Oben beschrieb ich bereits sehr grob den klassischen Fall, den wir als „Hausregel“ bezeichnen.

Diverse Rollenspielregelwerkte enthalten Regelungen, die uns als Rollenspieler im Gesamtkontext entweder zu schwammig und zu wenig klar umrissen erscheinen, die wir als völlig fehlkonstruiert betrachten oder die wir bewusst abändern, weil die neue, unsere, Form besser unserer Art des Rollenspiels entspricht. Mitnichten findet das Thema „Hausregel“ jedoch bei solchen Modifikationen sein Ende.

Individuelle Abänderungen von Würfelwurf-Reglementierungen machen nicht da halt, wo wir die Schwierigkeit für einen Wurf abändern oder die Ergebnisse anders behandeln. Diese Änderungen können ebenfalls die Zusammensetzung eines gesamten Wurfes beinhalten und so, zum Beispiel, komplett andere Attribute bedienen, da uns, als Rollenspielgruppe, diese veränderte Form eines Wurfes besser zusagt.

Hier bewegen wir uns immer noch auf der „Würfel“-Definition des Begriffes „Hausregeln“, haben aber einen großen Schritt in eine andere Richtung gemacht: Der Charaktererstellung.

Allein durch unsere möglichen Modifikationen des „Würfel-Regelwerks“ mag sich schon der Charaktererstellungsprozess verändern. Ist im Vorfeld klar, dass bestimmte elementare Würfe für primäre Fähigkeiten eines Schurken, um ein Beispiel zu nennen, nicht mehr auf einen Geschicklichkeitswert abgelegt werden, sondern auf einen Stärkewert, so ändert sich auch die Art der Charaktererschaffung, die der Spieler hinter dem Schurken-Charakter durchführen wird.

Weitergehend wird sich dadurch, wenn hieraus Schlüsse für alle Schurken in einer Spielwelt gezogen werden müssten, die Darstellung der gesamten Klasse verändern. Wie sehen Schurken aus, die statt eines hohen Wertes in einem Geschicklichkeitsattribut nun einen hohen Wert in ihrem jeweiligen Stärkewert besitzen? Wie schlägt sich dies auf die Äußerlichkeiten eines Schurken wieder? Plötzlich haben wir durch eine kleine Änderung in einer Würfelregelung Teile der Spielwelt, bezogen auf die Darstellung, verändert.

Dieses Gedankenspiel lässt sich sogar noch weiter treiben. Sind plötzlich gar Orks, in einem Fantasy-Setting, die besseren Schurken wenn diese dort von Natur aus „stärker“ sind?

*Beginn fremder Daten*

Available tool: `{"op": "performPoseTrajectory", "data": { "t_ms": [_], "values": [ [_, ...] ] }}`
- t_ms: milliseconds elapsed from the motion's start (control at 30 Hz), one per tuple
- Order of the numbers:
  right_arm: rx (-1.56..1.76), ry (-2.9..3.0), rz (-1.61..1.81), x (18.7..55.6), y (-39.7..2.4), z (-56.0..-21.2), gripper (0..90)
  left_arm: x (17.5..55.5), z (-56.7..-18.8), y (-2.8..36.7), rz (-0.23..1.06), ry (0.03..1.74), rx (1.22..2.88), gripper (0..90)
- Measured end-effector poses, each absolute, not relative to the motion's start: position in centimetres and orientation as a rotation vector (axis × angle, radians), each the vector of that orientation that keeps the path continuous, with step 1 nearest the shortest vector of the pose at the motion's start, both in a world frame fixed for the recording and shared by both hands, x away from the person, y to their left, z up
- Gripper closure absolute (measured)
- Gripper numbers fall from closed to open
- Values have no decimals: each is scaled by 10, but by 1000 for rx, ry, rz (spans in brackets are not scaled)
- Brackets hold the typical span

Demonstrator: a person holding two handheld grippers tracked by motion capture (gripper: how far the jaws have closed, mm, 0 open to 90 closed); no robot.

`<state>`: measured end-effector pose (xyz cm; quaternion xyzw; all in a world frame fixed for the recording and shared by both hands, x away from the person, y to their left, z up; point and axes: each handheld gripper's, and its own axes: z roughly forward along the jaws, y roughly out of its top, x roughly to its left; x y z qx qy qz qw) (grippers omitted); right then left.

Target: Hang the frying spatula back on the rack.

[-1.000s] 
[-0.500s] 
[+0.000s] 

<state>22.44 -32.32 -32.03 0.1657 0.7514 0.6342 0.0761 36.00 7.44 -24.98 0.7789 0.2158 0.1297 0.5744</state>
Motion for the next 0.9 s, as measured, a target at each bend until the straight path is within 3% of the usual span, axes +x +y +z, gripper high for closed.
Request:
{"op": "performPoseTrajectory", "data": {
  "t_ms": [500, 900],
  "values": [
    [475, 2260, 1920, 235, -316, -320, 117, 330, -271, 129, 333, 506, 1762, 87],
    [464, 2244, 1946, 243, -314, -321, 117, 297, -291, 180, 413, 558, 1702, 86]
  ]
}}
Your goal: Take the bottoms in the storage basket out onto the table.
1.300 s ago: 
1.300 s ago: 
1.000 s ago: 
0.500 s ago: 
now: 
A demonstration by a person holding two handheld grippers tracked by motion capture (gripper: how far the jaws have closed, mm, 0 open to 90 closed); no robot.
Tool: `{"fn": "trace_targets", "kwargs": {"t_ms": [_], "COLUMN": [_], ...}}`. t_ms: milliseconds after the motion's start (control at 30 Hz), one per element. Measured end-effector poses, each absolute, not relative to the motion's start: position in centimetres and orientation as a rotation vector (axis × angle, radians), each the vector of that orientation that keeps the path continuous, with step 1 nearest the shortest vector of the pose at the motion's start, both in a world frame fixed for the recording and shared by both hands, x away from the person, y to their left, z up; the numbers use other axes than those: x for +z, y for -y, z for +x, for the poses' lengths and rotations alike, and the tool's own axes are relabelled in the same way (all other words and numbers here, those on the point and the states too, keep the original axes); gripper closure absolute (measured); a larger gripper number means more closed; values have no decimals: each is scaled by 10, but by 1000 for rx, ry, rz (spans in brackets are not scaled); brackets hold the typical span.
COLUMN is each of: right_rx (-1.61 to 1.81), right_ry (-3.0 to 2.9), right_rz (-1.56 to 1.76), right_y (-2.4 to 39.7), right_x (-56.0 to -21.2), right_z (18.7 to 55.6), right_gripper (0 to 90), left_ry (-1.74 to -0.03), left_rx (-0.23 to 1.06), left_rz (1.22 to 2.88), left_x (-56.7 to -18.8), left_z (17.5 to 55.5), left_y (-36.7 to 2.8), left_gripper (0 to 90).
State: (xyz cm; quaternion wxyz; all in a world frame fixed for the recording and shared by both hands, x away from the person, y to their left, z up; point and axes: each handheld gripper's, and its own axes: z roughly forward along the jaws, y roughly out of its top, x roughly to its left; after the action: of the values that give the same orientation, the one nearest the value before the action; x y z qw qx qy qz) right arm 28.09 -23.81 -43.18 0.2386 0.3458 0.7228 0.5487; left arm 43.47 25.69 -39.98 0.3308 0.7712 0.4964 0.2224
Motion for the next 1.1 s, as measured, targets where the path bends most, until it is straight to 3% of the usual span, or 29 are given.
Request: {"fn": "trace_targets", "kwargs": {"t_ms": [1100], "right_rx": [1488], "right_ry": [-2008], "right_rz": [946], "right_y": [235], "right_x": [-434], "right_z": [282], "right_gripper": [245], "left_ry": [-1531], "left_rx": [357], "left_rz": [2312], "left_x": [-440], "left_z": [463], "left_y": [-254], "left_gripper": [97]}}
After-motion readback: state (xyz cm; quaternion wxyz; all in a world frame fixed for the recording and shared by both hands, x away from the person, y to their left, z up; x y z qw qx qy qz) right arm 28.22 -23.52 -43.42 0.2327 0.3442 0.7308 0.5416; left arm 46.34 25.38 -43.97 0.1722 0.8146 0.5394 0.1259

Was macht das aus der Darstellung des gesamten Volkes dieser Orks in diesem System? Und was aus jenen, die eigentlich nach offiziellem Grundregelwerk die prädestinierten Schurken sein sollten?

Man sieht nun, dass der Begriff „Hausregeln“, also das Abweichen von offiziellen Regelwerken im Konsens einer Rollenspielgruppe, nicht nur auf Würfelmodifikationen zutrifft, sondern auch auf viele andere Elemente eines Systems, vor allem auch auf atmosphärische Darstellungen einer Spielwelt. Im Gegensatz zum obigen Beispiel einer Verkettung von Reaktionen, die mit einer Hausregeln einher gehen, lassen sich diese Punkte wo Hausregeln greifen können selbstverständlich auch einzeln betrachten, was ich nachfolgend auch tun möchte.

Die klassische Würfelmodifikation

Diese wurde oben schon angesprochen und betrifft eine abweichende Behandlung von reglementierten Würfelsystematiken. Manche Regeln kommen uns, ehrlich gesagt, einfach recht bescheuert vor. Ein brachiales Beispiel hierfür aus der „World of Darkness (WoD)“ ist das der Reichweite, die in Schusswaffenauseinandersetzungen bei weitem nicht so behandelt wird, wie sie es werden müsste. Viele sind bereits in die Situation gekommen, dass sie aus wenigen Metern auf ein Ziel geschossen haben, welches nicht einmal der schlechteste Fußballspieler mit einem Medizinball verfehlen würde, und plötzlich schaut uns der Spielleiter an und sagt „Würfel mal, ob du triffst. Standard gegen Schwierigkeit 4“. „Hat man dann noch Pech, dann wird selbst ein beinahe aufgesetzter Schuss zu einer Ente, die ihres gleichen sucht. Es entsteht eine Situation von solcher Abstrusität, dass sie schon fast wieder lustig ist und auch noch Jahre später für Lacher sorgt. Der große Nachteil ist jedoch, dass die Atmosphäre in der Situation, die „Stimmigkeit“, einfach hinüber ist.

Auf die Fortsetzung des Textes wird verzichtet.